Re: Definition of "the Git repository"

Igor Djordjevic <igor.d.djordjevic@xxxxxxxxx> · Fri, 25 Jun 2021 10:56:28 +0200

On 25/06/2021 03:44, Kevin Buckley wrote:
> 
> raising this on the back of a discussion over at the Software
> Carpentry lesson about Git,
> 
>    https://github.com/swcarpentry/git-novice/issues/810
> 
> I used the book to justify my claim that it is the .git directory
> that is the repository, but I do have to concede that the way that
> the text in section 2.1 of the book reads, does suggest that one
> can refer to the working directory PLUS the .git directory as a
> "repository" as well as being able to refer to the .git directory
> alone as the "repository".
> 
> In the way I think of it
> 
> git init
> 
> initialises a Git repository, however, the only thing that changes
> as a result is that a .git directory has been created, ergo, the
> .git directory is the repository.
> 
> Furthermore, the fact that one can take the .git directory, move it
> to a new directory and start using it there (very much a nice feature)
> also suggests to me that it is the .git directory that is the repository,
> as distict from a working directory, under Git control because of the
> existence of a repository within it.
> 
> Interested to hear any thoughts around the semantics here,

Thinking out loud, and without discussing various places where "Git 
repository" might be described one way or the other, a "repository" 
is a place where *something* is *stored*.
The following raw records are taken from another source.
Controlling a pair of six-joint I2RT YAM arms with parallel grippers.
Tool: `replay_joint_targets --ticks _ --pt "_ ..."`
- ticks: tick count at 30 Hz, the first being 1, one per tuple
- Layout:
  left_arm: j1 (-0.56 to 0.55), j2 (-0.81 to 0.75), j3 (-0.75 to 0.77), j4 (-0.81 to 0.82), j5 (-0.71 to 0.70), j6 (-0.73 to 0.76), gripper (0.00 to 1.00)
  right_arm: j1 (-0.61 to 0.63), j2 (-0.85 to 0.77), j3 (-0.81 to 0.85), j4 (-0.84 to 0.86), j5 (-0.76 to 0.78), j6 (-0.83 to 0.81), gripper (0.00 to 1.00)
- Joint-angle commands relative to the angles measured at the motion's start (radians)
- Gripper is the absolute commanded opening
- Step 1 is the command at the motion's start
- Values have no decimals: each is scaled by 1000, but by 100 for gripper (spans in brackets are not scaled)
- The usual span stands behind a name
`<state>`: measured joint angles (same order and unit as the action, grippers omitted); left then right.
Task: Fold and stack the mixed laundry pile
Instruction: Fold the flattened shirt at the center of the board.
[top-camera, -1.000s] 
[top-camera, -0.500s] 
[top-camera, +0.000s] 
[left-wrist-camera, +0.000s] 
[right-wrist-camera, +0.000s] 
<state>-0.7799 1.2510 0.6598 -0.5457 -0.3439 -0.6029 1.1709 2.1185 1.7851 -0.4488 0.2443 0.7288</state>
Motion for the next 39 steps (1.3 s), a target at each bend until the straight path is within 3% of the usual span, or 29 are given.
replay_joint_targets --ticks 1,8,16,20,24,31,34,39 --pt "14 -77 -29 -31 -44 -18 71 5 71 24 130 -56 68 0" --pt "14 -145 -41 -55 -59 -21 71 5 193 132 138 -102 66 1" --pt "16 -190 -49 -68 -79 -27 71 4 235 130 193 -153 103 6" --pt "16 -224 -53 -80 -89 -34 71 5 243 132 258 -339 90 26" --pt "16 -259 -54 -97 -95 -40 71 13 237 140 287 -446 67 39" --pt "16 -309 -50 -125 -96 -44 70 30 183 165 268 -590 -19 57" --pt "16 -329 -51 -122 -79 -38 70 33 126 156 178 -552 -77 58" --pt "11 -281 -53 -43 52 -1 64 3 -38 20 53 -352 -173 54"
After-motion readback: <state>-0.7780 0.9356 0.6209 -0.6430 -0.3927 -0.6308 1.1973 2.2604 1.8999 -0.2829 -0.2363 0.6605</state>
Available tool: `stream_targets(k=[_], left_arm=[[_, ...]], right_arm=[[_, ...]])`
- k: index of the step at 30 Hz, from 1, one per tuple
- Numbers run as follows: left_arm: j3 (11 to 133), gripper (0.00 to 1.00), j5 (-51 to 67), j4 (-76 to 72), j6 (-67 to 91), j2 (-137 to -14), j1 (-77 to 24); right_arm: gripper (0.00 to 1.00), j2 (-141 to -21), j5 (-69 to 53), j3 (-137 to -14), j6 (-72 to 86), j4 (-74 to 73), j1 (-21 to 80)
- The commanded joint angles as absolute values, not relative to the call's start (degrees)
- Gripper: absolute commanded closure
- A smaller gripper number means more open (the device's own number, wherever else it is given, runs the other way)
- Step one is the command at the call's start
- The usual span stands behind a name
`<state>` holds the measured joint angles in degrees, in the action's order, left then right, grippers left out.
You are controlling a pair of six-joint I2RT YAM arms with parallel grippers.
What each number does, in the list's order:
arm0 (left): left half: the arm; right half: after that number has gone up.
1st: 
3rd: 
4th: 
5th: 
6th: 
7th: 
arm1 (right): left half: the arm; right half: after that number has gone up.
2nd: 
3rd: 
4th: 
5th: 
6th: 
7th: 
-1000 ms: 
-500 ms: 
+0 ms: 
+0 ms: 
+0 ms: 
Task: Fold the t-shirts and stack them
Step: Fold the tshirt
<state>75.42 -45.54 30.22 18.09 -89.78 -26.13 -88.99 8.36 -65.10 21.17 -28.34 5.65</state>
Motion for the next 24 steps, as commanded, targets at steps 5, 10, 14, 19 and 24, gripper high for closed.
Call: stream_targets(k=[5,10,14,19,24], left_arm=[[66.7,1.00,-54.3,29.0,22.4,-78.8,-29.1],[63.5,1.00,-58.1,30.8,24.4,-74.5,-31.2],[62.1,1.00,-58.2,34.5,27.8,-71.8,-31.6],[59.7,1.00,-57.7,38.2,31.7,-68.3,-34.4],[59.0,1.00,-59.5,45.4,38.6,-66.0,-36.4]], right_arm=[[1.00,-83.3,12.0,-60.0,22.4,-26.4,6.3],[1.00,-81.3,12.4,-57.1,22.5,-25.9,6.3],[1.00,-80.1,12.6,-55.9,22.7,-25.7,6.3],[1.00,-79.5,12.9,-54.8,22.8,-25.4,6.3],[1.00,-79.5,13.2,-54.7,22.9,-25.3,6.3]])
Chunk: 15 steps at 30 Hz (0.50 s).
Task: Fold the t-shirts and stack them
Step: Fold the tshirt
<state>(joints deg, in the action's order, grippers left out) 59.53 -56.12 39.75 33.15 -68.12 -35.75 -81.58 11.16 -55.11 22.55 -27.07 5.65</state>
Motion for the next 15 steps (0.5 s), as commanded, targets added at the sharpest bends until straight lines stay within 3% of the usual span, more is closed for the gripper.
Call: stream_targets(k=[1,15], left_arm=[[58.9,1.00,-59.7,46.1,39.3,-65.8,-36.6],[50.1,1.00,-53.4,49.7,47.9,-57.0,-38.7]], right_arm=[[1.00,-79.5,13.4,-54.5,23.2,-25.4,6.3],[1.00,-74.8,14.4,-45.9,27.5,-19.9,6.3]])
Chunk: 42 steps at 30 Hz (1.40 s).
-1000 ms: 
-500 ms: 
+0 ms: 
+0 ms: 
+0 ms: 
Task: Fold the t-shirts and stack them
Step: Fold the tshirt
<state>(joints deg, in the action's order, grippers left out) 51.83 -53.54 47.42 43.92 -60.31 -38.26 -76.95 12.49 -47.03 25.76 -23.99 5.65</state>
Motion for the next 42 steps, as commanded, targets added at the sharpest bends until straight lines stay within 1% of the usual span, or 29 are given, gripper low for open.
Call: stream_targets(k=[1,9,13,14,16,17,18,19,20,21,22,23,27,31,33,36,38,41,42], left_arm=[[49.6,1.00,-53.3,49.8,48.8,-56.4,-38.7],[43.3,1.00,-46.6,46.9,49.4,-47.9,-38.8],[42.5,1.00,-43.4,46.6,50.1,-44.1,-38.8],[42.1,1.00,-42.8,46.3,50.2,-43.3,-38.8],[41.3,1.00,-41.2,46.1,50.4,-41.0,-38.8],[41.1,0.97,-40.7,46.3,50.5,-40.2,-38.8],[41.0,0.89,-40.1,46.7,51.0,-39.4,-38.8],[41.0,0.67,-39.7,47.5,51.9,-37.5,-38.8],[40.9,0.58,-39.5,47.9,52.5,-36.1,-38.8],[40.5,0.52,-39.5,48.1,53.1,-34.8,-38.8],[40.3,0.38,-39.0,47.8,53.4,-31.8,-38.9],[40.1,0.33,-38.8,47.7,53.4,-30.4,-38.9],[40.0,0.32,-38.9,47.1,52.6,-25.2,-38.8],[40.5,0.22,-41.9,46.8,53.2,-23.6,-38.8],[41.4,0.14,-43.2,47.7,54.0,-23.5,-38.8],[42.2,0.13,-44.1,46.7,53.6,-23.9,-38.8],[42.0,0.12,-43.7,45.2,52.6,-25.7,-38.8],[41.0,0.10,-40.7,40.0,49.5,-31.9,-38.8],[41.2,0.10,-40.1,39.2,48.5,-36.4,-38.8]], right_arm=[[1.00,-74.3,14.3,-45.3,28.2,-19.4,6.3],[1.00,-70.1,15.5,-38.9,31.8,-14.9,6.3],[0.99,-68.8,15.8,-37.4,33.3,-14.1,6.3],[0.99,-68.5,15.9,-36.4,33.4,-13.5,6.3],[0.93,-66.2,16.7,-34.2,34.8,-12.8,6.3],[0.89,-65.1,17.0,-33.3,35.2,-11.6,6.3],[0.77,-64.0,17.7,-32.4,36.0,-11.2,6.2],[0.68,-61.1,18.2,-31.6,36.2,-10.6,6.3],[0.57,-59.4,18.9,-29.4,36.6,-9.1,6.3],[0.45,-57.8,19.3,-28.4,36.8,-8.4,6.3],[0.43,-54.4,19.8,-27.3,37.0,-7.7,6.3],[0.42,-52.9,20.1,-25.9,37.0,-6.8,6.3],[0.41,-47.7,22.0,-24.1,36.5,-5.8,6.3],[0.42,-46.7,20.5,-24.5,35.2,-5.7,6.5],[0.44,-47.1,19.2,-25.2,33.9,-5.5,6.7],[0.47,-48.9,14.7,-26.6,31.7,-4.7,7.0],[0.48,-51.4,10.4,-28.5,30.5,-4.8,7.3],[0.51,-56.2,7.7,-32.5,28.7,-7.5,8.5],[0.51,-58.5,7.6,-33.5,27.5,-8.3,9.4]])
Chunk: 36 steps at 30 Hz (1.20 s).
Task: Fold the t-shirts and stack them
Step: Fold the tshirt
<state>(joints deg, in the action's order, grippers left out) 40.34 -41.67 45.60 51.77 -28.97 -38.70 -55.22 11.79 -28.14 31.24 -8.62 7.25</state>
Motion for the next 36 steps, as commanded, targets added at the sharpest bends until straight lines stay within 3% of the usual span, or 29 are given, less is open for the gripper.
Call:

"Source code repository" would thus be a place where source code is 
stored, possibly with some metadata (current version, last change, 
etc.), but not necessarily the whole (versioned) history. For storage 
purpose alone, Git's own working tree could be then considered a 
repository in its own right (source code repository, if it contains 
source code, but it could contain other stuff as well, in addition or 
standalone). But as soon as you start working in it it's not really 
(only) a storage anymore (so not a repository), but a working area. 
It's more of a conceptual thing.

So if we strictly speak of "Git repository", I think it should be a 
place where Git keeps (stores) your (committed) work, alongside its 
own (meta)data - and that is the ".git" directory, indeed. Seems 
simple enough :)

One place where the confusion might be extended is the notion of 
"bare repository" for ".git" directory alone (without the working 
tree), which should then imply ".git" + working tree is in fact 
"a repository"... which it is, but bare with me - pun intended :)

As Git is mainly used to version artifacts being more or less actively 
worked on (changing, that is), one needs a working area in order to 
do the actual work, thus we have a working tree happily and conveniently 
provided by Git by default, as part of *working with* a Git repository.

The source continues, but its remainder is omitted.